Return every line of the data below that includes the string "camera".

=== Begin Enclosure ===

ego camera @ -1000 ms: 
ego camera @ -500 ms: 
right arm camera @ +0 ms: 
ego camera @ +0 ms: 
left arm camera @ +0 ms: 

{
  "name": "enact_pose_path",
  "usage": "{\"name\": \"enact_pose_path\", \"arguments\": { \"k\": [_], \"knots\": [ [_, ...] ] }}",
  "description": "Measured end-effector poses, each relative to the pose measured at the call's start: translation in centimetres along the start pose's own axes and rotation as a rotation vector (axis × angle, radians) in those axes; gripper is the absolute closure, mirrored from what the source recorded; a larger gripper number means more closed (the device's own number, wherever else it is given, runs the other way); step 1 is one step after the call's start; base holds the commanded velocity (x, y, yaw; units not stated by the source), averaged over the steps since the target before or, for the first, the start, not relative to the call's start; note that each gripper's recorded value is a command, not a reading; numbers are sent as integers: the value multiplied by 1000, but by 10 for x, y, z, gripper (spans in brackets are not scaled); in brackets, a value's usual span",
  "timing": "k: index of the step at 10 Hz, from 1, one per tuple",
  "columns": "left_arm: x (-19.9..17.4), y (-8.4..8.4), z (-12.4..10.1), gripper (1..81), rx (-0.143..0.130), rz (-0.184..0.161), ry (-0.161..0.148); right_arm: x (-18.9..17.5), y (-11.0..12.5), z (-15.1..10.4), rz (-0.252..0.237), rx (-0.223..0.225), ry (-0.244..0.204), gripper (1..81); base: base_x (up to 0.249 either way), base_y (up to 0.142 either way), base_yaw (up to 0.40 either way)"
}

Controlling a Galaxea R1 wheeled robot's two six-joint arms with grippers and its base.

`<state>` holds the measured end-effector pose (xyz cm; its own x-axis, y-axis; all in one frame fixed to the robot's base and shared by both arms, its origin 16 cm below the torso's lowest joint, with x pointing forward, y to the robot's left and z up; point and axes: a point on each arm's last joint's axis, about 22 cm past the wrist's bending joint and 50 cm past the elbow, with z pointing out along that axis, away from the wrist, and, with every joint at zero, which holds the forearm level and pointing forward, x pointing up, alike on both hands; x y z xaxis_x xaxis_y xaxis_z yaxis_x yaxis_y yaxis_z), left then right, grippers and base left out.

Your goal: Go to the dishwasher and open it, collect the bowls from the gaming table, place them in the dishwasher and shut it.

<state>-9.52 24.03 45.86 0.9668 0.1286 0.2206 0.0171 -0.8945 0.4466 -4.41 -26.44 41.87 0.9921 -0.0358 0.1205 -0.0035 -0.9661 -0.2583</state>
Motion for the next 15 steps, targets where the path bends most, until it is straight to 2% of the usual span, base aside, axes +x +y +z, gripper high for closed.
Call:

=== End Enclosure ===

THE ANSWER —
ego camera @ -1000 ms: 
ego camera @ -500 ms: 
right arm camera @ +0 ms: 
ego camera @ +0 ms: 
left arm camera @ +0 ms: 

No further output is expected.